- Directions for this task:
The lines to copy from the listing below are those that contain the string "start".

- Input data:
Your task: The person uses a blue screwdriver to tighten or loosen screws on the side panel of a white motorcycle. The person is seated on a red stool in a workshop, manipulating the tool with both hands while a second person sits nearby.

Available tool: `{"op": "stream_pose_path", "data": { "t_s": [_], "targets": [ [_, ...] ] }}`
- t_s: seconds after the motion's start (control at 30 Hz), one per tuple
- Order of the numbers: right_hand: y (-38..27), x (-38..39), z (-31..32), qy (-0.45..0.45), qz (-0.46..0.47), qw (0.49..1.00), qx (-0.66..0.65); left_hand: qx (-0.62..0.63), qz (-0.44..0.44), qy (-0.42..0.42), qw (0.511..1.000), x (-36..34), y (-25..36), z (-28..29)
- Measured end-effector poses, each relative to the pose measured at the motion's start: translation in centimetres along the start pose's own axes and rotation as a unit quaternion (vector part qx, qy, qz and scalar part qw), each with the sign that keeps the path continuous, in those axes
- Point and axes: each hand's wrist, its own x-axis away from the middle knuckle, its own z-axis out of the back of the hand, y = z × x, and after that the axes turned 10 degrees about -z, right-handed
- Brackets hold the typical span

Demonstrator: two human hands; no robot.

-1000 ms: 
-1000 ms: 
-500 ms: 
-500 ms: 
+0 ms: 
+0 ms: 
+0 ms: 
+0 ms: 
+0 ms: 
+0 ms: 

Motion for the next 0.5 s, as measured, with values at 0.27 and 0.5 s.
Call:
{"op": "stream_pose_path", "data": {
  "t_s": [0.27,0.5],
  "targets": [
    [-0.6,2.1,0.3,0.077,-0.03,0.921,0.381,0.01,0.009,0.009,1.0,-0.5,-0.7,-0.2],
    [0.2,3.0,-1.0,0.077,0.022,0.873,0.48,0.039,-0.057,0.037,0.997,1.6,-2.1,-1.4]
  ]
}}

- Reply:
- t_s: seconds after the motion's start (control at 30 Hz), one per tuple
- Measured end-effector poses, each relative to the pose measured at the motion's start: translation in centimetres along the start pose's own axes and rotation as a unit quaternion (vector part qx, qy, qz and scalar part qw), each with the sign that keeps the path continuous, in those axes

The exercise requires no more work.